▶ [What this task involves]:
Return a word-for-word copy of the complete listing below.
(Provided data begins)
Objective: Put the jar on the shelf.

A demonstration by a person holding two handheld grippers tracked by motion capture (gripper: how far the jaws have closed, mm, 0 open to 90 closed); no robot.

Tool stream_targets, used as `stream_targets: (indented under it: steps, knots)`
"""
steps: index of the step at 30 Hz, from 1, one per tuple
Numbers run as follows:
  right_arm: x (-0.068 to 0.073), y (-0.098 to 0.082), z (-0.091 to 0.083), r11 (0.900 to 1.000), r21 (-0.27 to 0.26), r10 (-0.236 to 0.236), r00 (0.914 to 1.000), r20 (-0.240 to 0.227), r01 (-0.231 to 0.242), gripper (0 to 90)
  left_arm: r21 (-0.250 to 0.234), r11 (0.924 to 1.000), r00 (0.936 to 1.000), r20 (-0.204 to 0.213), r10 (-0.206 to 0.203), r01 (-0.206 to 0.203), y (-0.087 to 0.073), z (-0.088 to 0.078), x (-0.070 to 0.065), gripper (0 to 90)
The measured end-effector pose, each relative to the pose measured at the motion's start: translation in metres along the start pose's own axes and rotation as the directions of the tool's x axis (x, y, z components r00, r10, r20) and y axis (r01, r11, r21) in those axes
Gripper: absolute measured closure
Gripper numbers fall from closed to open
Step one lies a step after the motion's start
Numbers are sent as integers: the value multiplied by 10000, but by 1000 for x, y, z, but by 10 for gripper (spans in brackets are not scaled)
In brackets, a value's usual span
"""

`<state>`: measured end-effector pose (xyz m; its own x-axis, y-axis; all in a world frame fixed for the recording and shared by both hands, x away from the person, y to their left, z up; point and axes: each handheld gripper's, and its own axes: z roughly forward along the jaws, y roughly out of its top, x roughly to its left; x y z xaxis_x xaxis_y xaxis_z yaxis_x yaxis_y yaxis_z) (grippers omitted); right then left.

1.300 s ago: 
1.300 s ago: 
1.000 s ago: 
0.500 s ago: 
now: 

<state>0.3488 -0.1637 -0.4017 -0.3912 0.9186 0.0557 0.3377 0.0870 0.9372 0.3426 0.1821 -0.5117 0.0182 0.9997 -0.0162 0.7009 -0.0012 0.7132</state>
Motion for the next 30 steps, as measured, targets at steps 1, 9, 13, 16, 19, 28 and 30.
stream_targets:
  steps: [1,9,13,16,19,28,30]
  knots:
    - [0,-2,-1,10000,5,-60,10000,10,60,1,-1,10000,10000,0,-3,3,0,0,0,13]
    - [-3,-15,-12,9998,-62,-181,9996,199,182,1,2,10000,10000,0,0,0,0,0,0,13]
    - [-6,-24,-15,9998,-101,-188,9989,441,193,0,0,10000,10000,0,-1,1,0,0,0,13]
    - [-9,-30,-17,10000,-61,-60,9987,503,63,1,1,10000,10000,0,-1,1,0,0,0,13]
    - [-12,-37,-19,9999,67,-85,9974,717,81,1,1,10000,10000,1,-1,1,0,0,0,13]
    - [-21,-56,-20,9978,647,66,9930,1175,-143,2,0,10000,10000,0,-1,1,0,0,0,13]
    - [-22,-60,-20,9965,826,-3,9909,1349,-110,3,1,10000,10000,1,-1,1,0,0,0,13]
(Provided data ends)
▶ [Task response]:
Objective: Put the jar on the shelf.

A demonstration by a person holding two handheld grippers tracked by motion capture (gripper: how far the jaws have closed, mm, 0 open to 90 closed); no robot.

Tool stream_targets, used as `stream_targets: (indented under it: steps, knots)`
"""
steps: index of the step at 30 Hz, from 1, one per tuple
Numbers run as follows:
  right_arm: x (-0.068 to 0.073), y (-0.098 to 0.082), z (-0.091 to 0.083), r11 (0.900 to 1.000), r21 (-0.27 to 0.26), r10 (-0.236 to 0.236), r00 (0.914 to 1.000), r20 (-0.240 to 0.227), r01 (-0.231 to 0.242), gripper (0 to 90)
  left_arm: r21 (-0.250 to 0.234), r11 (0.924 to 1.000), r00 (0.936 to 1.000), r20 (-0.204 to 0.213), r10 (-0.206 to 0.203), r01 (-0.206 to 0.203), y (-0.087 to 0.073), z (-0.088 to 0.078), x (-0.070 to 0.065), gripper (0 to 90)
The measured end-effector pose, each relative to the pose measured at the motion's start: translation in metres along the start pose's own axes and rotation as the directions of the tool's x axis (x, y, z components r00, r10, r20) and y axis (r01, r11, r21) in those axes
Gripper: absolute measured closure
Gripper numbers fall from closed to open
Step one lies a step after the motion's start
Numbers are sent as integers: the value multiplied by 10000, but by 1000 for x, y, z, but by 10 for gripper (spans in brackets are not scaled)
In brackets, a value's usual span
"""

`<state>`: measured end-effector pose (xyz m; its own x-axis, y-axis; all in a world frame fixed for the recording and shared by both hands, x away from the person, y to their left, z up; point and axes: each handheld gripper's, and its own axes: z roughly forward along the jaws, y roughly out of its top, x roughly to its left; x y z xaxis_x xaxis_y xaxis_z yaxis_x yaxis_y yaxis_z) (grippers omitted); right then left.

1.300 s ago: 
1.300 s ago: 
1.000 s ago: 
0.500 s ago: 
now: 

<state>0.3488 -0.1637 -0.4017 -0.3912 0.9186 0.0557 0.3377 0.0870 0.9372 0.3426 0.1821 -0.5117 0.0182 0.9997 -0.0162 0.7009 -0.0012 0.7132</state>
Motion for the next 30 steps, as measured, targets at steps 1, 9, 13, 16, 19, 28 and 30.
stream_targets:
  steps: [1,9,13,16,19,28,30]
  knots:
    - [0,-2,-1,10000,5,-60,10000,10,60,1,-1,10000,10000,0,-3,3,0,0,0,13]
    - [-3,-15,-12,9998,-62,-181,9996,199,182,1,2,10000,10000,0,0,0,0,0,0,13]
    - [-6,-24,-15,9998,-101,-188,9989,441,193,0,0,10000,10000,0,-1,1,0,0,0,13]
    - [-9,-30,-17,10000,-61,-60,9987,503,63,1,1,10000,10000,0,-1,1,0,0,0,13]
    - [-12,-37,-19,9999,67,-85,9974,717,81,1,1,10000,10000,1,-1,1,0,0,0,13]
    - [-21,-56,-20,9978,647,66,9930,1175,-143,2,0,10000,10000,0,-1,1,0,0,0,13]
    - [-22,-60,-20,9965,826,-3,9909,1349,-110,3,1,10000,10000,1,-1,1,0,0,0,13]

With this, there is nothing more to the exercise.